- _Exercise requirements_:
Which lines in the data below contain the word "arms"? Return each of them.

- _Raw data_:
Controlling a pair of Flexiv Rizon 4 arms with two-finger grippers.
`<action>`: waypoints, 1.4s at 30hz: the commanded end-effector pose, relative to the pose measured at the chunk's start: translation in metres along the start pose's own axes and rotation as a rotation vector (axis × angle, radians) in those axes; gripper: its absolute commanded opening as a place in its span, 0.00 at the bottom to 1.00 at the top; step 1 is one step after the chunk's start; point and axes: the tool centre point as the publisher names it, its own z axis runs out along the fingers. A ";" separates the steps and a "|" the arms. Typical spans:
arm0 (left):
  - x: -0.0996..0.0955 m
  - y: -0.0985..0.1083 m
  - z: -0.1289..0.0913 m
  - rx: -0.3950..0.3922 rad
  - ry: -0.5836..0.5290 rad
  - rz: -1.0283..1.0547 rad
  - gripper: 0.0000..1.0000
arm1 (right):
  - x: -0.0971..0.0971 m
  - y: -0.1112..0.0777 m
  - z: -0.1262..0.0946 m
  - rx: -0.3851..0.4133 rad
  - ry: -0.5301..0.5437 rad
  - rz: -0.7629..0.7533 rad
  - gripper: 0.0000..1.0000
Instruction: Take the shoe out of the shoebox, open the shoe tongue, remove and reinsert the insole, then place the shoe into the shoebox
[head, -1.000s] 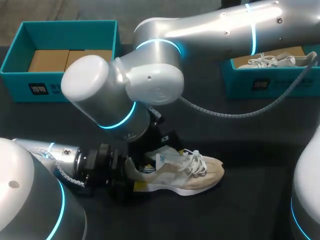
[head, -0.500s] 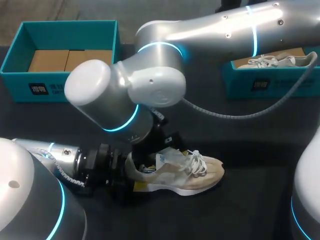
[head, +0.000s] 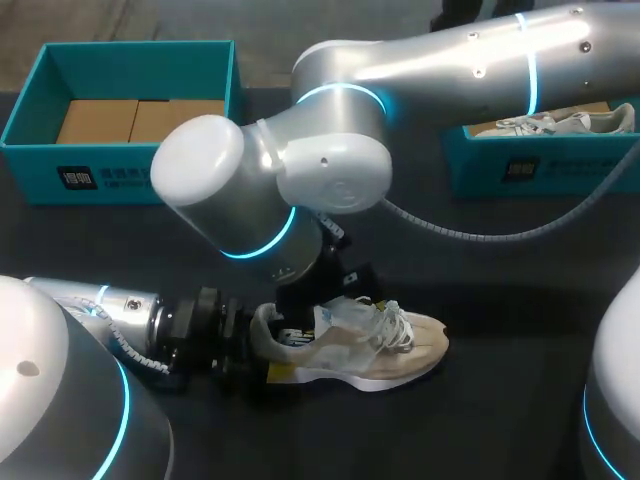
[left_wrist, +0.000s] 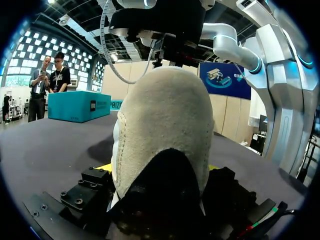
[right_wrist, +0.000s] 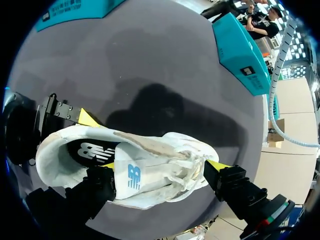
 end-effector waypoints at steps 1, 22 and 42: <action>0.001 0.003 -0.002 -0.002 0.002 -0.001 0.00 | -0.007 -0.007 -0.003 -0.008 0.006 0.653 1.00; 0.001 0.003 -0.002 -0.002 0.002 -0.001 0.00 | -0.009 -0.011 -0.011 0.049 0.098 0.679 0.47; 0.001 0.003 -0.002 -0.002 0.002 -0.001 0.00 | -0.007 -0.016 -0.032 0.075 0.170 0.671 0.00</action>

- _Solution to the problem_:
Controlling a pair of Flexiv Rizon 4 arms with two-finger grippers.
`<action>`: waypoints, 1.4s at 30hz: the commanded end-effector pose, relative to the pose measured at the chunk's start: translation in metres along the start pose's own axes and rotation as a rotation vector (axis × angle, radians) in those axes; gripper: its absolute commanded opening as a place in its span, 0.00 at the bottom to 1.00 at the top; step 1 is one step after the chunk's start; point and axes: the tool centre point as the publisher names it, its own z axis runs out along the fingers. A ";" separates the steps and a "|" the arms. Typical spans:

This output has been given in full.